Principe de thérapie génique de la start-up EG427 pour traiter les troubles urinaires d'origine neurologique. (c)EG427

 

De l’accompagnement à la start-up

Vecteur utilisé en thérapie génique par EG427 dérivé du virus de l’herpès simplex (HSV-1)
Vecteur utilisé en thérapie génique par EG427
dérivé du virus de l’herpès simplex (HSV-1).
(c)EG427

Les trois chercheurs du laboratoire END-ICAP bénéficient pour leurs travaux d’un accompagnement important via le programme européen ERA-NET Neuron qui soutient la recherche clinique, fondamentale, et de transfert. Puis, grâce à des études in vitro et in vivo prometteuses, le projet Elpis est lauréat en 2016 d’un programme de maturation de la SATT Paris-Saclay. Ce qui donne à l’équipe la possibilité de réaliser des études précliniques, d’obtenir une preuve de concept et de déposer un brevet. Au début de l’année 2019, Philippe Chambon obtient une licence sur le projet, c’est-à-dire qu’il négocie un accord avec la SATT pour obtenir les droits sur sa propriété intellectuelle et son brevet. Il crée la start-up EG427. « E et G sont les initiales des inventeurs de la technologie François Giuliano et Alberto Epstein, 4 et 27 sont les numéros des gènes qui sont retirés de la séquence génétique du vecteur herpétique pour abolir sa capacité à se multiplier », explique le fondateur de la start-up. Après une nouvelle série d’études, cet expert du capital-risque en santé lève des fonds à hauteur de 12 millions d’euros pour lancer le développement de ce jeune laboratoire pharmaceutique et recruter son équipe. « Nous sommes la seule société en Europe à poursuivre cette approche de thérapie génique de précision basée sur l’herpès modifié. Il existe quelques acteurs aux États Unis spécialisés sur le même créneau thérapeutique que le nôtre. Nous ne sommes pas en concurrence directe avec eux, mais cela confirme que notre approche s’inscrit dans un marché florissant. »

 

Une entreprise ambitieuse  

Le médicament, en cours de développement, doit passer une série d’étapes précliniques pour valider sa fiabilité.
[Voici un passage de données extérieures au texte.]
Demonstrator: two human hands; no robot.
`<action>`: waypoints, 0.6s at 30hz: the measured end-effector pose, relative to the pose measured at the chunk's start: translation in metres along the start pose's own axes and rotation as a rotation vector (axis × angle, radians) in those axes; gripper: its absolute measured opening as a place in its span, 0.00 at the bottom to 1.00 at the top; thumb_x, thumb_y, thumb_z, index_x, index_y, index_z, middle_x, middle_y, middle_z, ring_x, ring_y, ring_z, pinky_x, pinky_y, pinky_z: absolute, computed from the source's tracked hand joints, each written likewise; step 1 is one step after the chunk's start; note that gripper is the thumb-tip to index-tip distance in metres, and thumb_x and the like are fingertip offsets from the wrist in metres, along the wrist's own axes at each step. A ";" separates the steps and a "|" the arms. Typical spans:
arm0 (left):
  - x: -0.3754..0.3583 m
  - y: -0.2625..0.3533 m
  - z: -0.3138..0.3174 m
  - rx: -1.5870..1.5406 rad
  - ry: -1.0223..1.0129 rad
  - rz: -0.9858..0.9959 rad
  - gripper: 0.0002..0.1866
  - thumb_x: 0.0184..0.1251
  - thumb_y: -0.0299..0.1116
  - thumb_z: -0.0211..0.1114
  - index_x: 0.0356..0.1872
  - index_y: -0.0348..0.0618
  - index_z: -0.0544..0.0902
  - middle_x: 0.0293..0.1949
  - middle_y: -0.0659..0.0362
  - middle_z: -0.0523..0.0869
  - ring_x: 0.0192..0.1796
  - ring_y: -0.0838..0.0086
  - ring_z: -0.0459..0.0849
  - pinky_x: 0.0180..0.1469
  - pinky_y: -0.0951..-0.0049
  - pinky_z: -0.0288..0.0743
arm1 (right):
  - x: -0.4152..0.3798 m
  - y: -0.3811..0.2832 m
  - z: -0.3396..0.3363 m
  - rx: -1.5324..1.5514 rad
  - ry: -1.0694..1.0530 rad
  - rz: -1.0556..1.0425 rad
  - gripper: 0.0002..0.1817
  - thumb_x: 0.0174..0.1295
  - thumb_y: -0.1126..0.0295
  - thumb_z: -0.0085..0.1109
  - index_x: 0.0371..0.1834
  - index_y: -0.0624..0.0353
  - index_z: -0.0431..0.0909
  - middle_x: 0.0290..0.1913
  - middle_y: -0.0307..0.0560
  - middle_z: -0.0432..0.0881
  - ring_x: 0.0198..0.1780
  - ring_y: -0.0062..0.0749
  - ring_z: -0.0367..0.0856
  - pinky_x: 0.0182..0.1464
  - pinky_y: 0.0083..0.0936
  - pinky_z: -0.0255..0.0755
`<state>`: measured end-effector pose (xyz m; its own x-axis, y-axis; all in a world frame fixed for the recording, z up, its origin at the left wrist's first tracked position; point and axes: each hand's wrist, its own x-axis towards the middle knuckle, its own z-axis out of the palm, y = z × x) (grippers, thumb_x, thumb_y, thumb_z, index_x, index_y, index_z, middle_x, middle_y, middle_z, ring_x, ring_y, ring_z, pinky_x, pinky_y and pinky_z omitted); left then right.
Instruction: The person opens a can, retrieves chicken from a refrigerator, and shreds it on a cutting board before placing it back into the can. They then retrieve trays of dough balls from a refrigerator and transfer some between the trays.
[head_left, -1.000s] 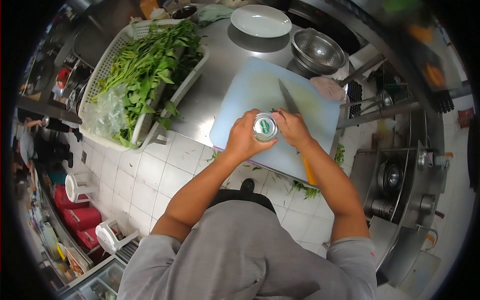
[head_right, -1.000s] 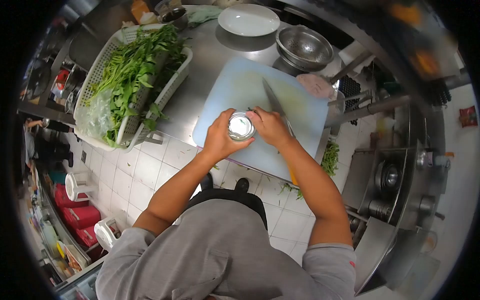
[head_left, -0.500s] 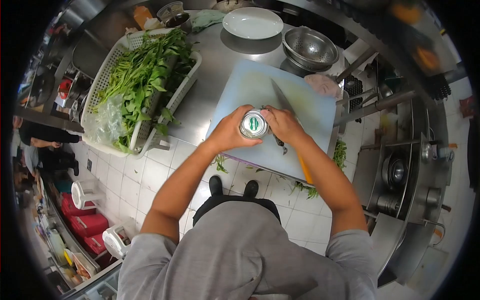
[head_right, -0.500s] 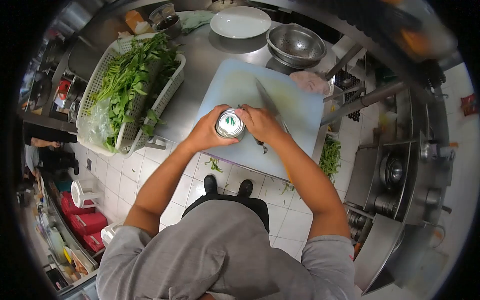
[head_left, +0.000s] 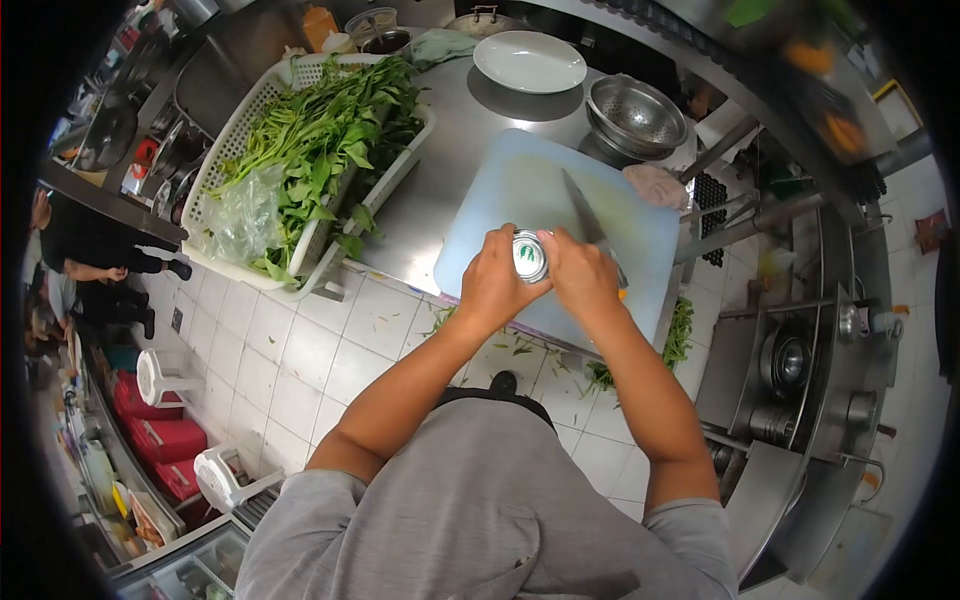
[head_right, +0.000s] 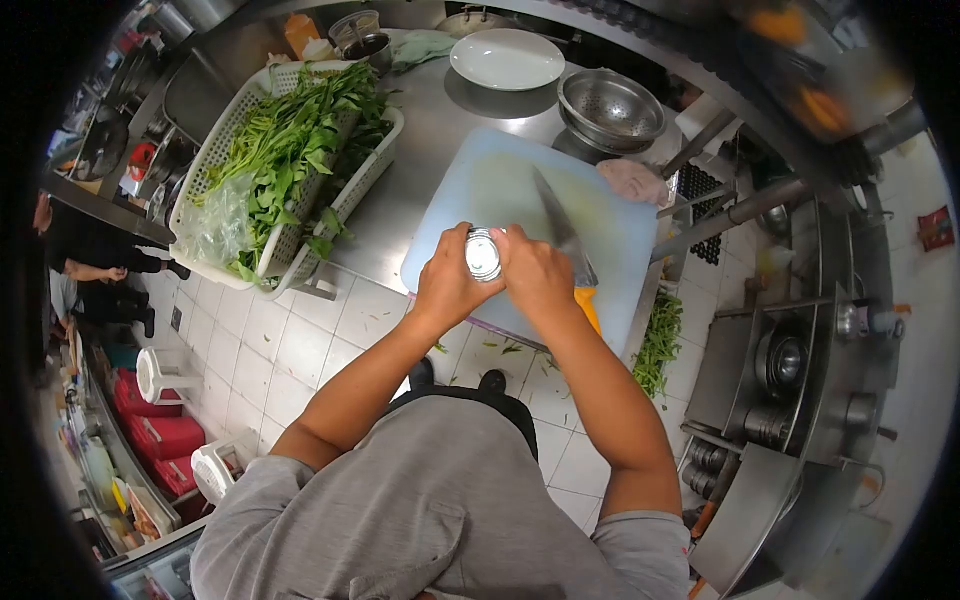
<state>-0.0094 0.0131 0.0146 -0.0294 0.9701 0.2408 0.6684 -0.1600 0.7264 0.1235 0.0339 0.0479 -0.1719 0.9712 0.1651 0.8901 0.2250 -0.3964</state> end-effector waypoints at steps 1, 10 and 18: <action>0.001 -0.007 0.000 -0.022 -0.011 0.106 0.42 0.39 0.40 0.78 0.56 0.32 0.67 0.46 0.44 0.77 0.45 0.51 0.81 0.44 0.58 0.77 | 0.001 0.000 -0.003 0.002 -0.002 -0.003 0.20 0.69 0.53 0.46 0.30 0.59 0.75 0.20 0.56 0.80 0.25 0.55 0.80 0.28 0.45 0.72; 0.014 -0.019 0.000 -0.086 -0.065 0.237 0.40 0.38 0.41 0.79 0.53 0.36 0.69 0.45 0.47 0.77 0.44 0.53 0.82 0.44 0.61 0.78 | 0.012 0.039 0.026 0.412 0.075 -0.170 0.18 0.67 0.55 0.51 0.30 0.61 0.74 0.20 0.60 0.78 0.25 0.58 0.78 0.28 0.45 0.71; 0.020 -0.026 -0.008 -0.081 -0.151 0.313 0.41 0.37 0.44 0.79 0.53 0.36 0.69 0.45 0.48 0.77 0.42 0.52 0.81 0.44 0.61 0.78 | 0.030 0.039 0.024 0.524 -0.019 -0.324 0.16 0.67 0.57 0.51 0.31 0.59 0.74 0.23 0.58 0.77 0.27 0.58 0.77 0.29 0.45 0.69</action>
<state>-0.0332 0.0351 0.0052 0.2813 0.8870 0.3662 0.5661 -0.4615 0.6831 0.1434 0.0734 0.0156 -0.4110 0.8469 0.3375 0.4658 0.5133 -0.7208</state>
Il faut prouver qu’il ne provoque pas d’effets secondaires dans des modèles animaux, mais aussi développer des capacités de production adaptées aux contraintes règlementaires. EG427 prévoit de réaliser cette mise en conformité auprès de l'Agence européenne des médicaments (EMA) et de la Food and Drug Administration (FDA) aux États-Unis, et ambitionne d’entrer en phase d’essais cliniques en 2023.